# **Bronze Layer - Raw Data Ingestion**
This notebook ingests the raw Online Retail II dataset from a managed volume into the Databricks Lakehouse.  
It uses Pandas to read the Excel file, adds audit metadata, and saves the raw data as a Delta table (`bronze_sales`) for further processing in the Silver layer.

In [0]:
# Install openpyxl to enable reading Excel files with pandas
%pip install openpyxl
# Step 1: Importing pandas to read the Excel file
import pandas as pd

# Step 2: definition of the full path to the uploaded Excel file in your volume
file_path = "/Volumes/workspace/default/ecommerce_demo/online_retail_II.xlsx"

# Step 3: Read the Excel file using pandas
pdf = pd.read_excel(file_path)

# Step 4: Show the first 5 rows of data
pdf.head()


##  Step 2: Conversion to Spark DataFrame

The raw Excel file has been successfully loaded into a Pandas DataFrame (`pdf`).  
It is now converted into a Spark DataFrame (`df_raw`) to enable distributed data processing using Apache Spark.  
This transformation prepares the dataset for downstream ETL operations and storage in Delta Lake format as part of the Bronze layer.


In [0]:
# Convert all columns to string type to avoid mixed-type conversion issues
pdf_clean = pdf.astype(str)

# Now safely convert to Spark DataFrame
df_raw = spark.createDataFrame(pdf_clean)

# Preview the result
df_raw.display()


## Step 3: Add Ingestion Audit Column

To support data traceability and lineage tracking, an additional column named `ingested_at` is appended to the dataset.  
This column captures the exact timestamp at which the data was ingested into the Databricks environment.  
Including such metadata is a standard practice in data engineering pipelines to aid in debugging, version control, and historical tracking.


In [0]:
from pyspark.sql.functions import current_timestamp

# Add an ingestion timestamp column to the Spark DataFrame
df_bronze = df_raw.withColumn("ingested_at", current_timestamp())

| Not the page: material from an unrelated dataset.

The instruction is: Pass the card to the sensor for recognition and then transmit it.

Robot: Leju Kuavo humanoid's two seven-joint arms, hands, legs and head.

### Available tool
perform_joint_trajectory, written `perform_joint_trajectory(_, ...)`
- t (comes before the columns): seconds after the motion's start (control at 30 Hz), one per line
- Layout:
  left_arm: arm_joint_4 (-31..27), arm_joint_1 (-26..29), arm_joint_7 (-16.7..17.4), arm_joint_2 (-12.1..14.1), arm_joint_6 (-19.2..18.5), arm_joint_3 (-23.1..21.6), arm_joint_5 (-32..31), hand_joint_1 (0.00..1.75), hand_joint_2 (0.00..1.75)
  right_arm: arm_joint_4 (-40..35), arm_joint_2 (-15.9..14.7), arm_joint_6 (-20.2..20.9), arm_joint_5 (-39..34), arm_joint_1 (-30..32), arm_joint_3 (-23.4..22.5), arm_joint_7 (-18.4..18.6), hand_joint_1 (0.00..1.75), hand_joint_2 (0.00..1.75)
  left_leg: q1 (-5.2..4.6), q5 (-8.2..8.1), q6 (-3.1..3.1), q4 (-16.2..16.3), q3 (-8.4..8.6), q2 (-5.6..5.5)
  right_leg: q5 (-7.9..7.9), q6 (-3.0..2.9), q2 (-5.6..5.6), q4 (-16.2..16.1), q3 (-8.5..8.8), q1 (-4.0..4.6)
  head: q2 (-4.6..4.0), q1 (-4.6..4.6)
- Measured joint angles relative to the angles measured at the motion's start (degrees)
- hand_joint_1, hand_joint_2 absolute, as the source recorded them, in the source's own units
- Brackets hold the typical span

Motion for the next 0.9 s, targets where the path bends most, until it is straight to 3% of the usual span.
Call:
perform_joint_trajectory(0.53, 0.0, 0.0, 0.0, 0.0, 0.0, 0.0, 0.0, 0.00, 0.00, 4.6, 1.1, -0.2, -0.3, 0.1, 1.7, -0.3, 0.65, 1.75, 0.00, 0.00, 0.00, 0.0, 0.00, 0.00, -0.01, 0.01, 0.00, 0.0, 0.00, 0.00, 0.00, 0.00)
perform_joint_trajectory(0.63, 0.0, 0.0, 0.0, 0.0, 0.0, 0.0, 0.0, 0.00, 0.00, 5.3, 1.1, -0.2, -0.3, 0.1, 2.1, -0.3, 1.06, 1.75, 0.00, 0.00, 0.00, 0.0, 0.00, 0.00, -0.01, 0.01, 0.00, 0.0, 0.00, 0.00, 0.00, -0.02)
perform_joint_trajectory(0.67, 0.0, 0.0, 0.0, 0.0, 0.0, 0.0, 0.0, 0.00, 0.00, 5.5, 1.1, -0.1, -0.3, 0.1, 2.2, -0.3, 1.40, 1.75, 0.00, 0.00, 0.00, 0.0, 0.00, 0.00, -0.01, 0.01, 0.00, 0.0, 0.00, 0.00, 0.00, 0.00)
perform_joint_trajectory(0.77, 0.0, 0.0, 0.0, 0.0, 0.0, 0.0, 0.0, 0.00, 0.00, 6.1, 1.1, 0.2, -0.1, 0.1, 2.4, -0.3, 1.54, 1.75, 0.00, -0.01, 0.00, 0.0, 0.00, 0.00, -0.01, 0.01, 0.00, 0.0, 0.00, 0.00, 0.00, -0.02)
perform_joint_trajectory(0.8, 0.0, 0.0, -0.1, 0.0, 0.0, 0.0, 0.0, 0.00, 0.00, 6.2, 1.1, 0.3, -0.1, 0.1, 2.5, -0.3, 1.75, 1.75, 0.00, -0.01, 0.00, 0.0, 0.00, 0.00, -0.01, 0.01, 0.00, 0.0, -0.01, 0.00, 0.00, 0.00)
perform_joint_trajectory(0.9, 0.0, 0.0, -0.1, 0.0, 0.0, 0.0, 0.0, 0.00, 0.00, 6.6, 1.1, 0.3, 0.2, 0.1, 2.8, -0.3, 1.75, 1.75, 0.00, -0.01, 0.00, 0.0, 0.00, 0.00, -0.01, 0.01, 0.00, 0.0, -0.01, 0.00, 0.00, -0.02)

# Display the result with the audit column
df_bronze.display()


## ✏️ Step 3.1: Adjust Column Names for Delta Compatibility

To comply with Delta Lake's technical constraints, column names containing spaces or special characters have been adjusted.  
Specifically, spaces were replaced with underscores (e.g., `Customer ID` → `Customer_ID`). This ensures compatibility with Delta Lake's schema enforcement rules.

It is important to note that no data values were altered during this process.  
The dataset remains an accurate representation of the raw input, preserving the integrity of the Bronze layer while enabling reliable storage in Delta format.


In [0]:
# Step: Clean column names by replacing spaces with underscores
df_bronze = df_bronze.toDF(*[col.replace(" ", "_") for col in df_bronze.columns])

# Display to confirm updated column names
df_bronze.display()

## Step 4: Save as Bronze Delta Table

The Spark DataFrame, now appended with an `ingested_at` timestamp column, is written to persistent storage as a Delta Table named `bronze_sales`.  
This marks the completion of the Bronze layer, where raw data is captured in its original form for auditability and reproducibility.  
By using Delta Lake format, the dataset becomes capable of supporting version control, schema enforcement, and time travel features.


In [0]:
# Save the final DataFrame as a Delta Table (Bronze layer)
df_bronze.write.format("delta").mode("overwrite").saveAsTable("bronze_sales")